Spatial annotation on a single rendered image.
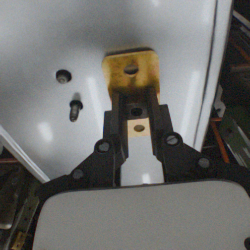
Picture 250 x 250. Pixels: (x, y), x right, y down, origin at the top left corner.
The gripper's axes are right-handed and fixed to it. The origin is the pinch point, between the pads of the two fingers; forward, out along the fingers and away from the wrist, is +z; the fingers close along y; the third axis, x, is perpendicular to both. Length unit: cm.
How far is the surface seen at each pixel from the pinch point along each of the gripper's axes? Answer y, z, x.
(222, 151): 12.9, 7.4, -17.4
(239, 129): 9.3, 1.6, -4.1
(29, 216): -19.1, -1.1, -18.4
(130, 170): -1.8, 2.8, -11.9
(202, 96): 5.5, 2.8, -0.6
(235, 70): 12.2, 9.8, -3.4
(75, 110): -4.7, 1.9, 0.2
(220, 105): 25, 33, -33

▶ [WHAT IS REQUIRED]: Omit the pictures, then retype the remaining material without a single change.

▶ [ANSWER BOX]:
Spatial annotation on a single rendered image.
Picture 250 x 250. Pixels: (x, y), x right, y down, origin at the top left corner.
The gripper's axes are right-handed and fixed to it. The origin is the pinch point, between the pads of the two fingers; forward, out along the fingers and away from the wrist, is +z; the fingers close along y; the third axis, x, is perpendicular to both. Length unit: cm.
How far is the surface seen at each pixel from the pinch point along each of the gripper's axes? Answer y, z, x.
(222, 151): 12.9, 7.4, -17.4
(239, 129): 9.3, 1.6, -4.1
(29, 216): -19.1, -1.1, -18.4
(130, 170): -1.8, 2.8, -11.9
(202, 96): 5.5, 2.8, -0.6
(235, 70): 12.2, 9.8, -3.4
(75, 110): -4.7, 1.9, 0.2
(220, 105): 25, 33, -33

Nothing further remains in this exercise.